Tonight after I got home I strapped on my snowshoes and headed into our wood lot. On the way, I grabbed a syrup bucket, a maple tree tap, my brace and bit, and a hatchet. I would have gotten a hammer instead of the hatchet, but it was in the basement, and I was already wearing snowshoes. I did not want to try the stairs with 42″ feet, and I didn’t want to take the snowshoes off, only to put them on again.

On the way into the woods, Beth caught up with me. She didn’t know where my one maple tree was, so she followed. I bored a 7/16″ hole into the southeast side of the trunk, about an inch and a half deep. Then I drove the tap into it with the butt of the hatchet. Then I got the hook that holds the bucket and realized… oops. It’s supposed to slip around the tap before I drive the tap into the tree. So I levered the tap back out, slipped the ring in place, and drove it in again. Then I hung the bucket on the hook and remembered that I left the lid in the garage.
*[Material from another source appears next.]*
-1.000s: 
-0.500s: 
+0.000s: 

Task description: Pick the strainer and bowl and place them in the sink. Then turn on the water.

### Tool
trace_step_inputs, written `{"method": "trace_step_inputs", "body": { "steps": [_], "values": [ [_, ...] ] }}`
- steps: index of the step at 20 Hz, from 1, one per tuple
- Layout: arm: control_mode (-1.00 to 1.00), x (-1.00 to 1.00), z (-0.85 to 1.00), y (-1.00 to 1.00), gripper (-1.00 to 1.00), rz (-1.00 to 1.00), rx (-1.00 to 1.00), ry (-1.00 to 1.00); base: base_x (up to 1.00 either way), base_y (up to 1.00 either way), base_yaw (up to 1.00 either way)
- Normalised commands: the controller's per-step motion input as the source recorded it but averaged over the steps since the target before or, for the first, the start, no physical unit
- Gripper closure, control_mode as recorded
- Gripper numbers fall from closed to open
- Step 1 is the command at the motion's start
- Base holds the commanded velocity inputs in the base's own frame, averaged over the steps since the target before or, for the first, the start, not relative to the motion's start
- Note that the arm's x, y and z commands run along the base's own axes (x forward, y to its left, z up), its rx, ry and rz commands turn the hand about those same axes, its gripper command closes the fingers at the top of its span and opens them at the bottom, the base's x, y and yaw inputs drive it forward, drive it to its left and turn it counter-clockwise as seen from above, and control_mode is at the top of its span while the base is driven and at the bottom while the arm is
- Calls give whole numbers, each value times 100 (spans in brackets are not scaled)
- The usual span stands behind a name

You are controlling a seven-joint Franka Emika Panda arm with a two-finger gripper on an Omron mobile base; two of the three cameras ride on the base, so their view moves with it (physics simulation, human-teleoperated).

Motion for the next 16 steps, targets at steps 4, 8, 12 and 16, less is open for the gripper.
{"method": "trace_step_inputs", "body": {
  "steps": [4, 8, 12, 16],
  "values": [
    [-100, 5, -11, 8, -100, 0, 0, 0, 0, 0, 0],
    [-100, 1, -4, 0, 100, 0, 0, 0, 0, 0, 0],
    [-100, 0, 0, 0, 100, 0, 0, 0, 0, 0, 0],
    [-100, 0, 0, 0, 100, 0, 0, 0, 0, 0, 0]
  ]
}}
While I was in the garage retrieving the lid, I hung the hatchet back up on the wall where it belongs. Then back out to the tree to secure it in place.

Syrup bucket with lid, hanging on the tap.
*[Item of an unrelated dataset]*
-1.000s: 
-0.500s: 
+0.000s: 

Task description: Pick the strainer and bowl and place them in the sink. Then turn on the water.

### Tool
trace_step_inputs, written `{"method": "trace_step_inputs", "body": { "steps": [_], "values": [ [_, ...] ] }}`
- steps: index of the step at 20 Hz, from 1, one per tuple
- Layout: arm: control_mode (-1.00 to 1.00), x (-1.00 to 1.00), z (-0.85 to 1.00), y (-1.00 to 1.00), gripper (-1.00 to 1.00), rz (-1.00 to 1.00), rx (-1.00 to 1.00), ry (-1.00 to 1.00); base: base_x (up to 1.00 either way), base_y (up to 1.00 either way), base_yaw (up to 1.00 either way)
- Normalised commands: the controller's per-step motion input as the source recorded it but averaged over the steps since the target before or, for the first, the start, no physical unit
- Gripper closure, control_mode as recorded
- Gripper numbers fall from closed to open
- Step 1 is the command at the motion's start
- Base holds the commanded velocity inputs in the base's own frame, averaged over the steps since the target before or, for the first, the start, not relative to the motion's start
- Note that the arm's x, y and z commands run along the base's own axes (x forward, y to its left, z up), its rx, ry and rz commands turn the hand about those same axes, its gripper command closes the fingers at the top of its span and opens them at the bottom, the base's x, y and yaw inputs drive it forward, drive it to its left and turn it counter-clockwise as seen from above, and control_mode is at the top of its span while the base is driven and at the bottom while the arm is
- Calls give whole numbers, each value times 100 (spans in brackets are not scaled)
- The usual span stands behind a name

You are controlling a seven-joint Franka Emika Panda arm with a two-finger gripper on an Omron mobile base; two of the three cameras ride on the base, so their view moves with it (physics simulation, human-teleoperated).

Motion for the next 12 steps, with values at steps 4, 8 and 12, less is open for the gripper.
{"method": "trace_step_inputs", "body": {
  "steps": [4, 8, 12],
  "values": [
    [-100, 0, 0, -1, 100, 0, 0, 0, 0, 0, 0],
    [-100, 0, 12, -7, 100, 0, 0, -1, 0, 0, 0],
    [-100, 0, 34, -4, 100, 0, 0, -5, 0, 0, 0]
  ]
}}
Syrup bucket with lid, hanging on the tap.

While we were out there, Beth asked me how I could tell a maple from other types of trees. In this case I knew, because I found that particular tree in the summer when it was in full leaf. They are much easier to identify then, but they can also be identified in the winter. I showed her how the twigs grow out from the branches:

Maples are opposite

Maples are opposite


In the case of a maple (and a few other trees, including viburnums, ash, and dogwoods) the twigs grow out of a branch on opposite sides of the same spot. But in most other trees, only one twig grows out from a given spot. The next one will grow out farther up the branch on the other side, and they alternate like that (which is why they are called “alternate”).
Most others are alternate

Most others are alternate


I don’t have any dogwood on my place, nor do I have any ash (much to my chagrin, as that’s the proper species for making snowshoes). I do have lots of viburnums, but none of them are bigger than an inch or so in diameter, and most of them are way smaller than that. Since you can’t tap a maple until it’s ten inches in diameter, it’s not important to distinguish tiny viburnums from tiny maples – at least for the purposes of syruping.
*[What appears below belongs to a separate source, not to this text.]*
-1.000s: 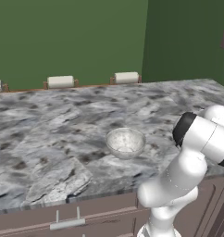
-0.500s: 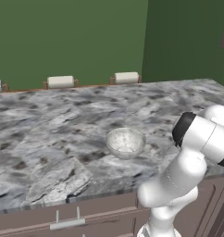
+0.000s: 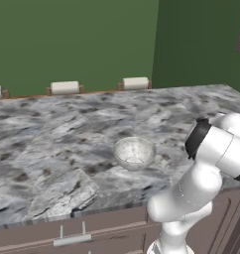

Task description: Pick the strainer and bowl and place them in the sink. Then turn on the water.

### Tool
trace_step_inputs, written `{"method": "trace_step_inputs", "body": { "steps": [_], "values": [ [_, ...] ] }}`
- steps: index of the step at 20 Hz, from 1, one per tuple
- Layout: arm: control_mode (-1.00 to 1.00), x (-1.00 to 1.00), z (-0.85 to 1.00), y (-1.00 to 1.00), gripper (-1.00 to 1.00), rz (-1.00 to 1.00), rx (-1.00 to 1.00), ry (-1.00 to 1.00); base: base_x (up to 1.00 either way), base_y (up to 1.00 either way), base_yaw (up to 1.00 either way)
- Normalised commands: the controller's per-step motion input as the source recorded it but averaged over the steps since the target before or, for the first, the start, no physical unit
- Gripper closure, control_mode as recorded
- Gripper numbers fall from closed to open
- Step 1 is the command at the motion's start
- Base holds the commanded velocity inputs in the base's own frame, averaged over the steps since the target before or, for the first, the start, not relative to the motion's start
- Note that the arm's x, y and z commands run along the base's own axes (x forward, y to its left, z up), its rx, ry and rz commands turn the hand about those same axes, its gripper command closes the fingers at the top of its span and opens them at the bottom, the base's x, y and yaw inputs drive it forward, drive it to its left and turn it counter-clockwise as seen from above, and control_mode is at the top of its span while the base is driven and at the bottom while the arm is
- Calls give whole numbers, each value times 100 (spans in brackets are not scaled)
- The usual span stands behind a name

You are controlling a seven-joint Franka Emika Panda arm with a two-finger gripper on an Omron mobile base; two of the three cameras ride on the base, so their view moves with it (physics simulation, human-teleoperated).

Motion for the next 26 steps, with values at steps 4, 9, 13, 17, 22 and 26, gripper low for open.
{"method": "trace_step_inputs", "body": {
  "steps": [4, 9, 13, 17, 22, 26],
  "values": [
    [-100, 0, 46, 0, 100, 0, 0, -8, 0, 0, 0],
    [-100, 0, 43, 0, 100, 0, -2, -4, 0, 0, 0],
    [-100, -5, 36, 4, 100, 0, -5, 0, 0, 0, 0],
    [-100, -18, 21, 15, 100, 0, -8, 0, 0, 0, 0],
    [-100, -8, 30, 47, 100, -1, -12, 0, 0, 0, 0],
    [-100, -8, 36, 52, 100, -3, -8, 0, 0, 0, 0]
  ]
}}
There are only a handful of species of ten-inch diameter trees on our lot: maple, red & white oaks, white pine, and birch. Pines are opposite like maples, but they also have needles, so there’s no confusion there. Birch have distinctive bark. All I really need to tell apart are the oaks from the maples, and I do that by making the alternate/opposite distinction. It’s not that hard.

With any luck, I should have a bit of sap in the bucket by the end of the week. It’s supposed to be cold tonight and then warm up. Sap flows when the temperature dips below freezing at night and rises above freezing during the day. That’s our forecast for the next several days, and I expect it to continue along those lines for the next six weeks or so. At least, I sure hope so!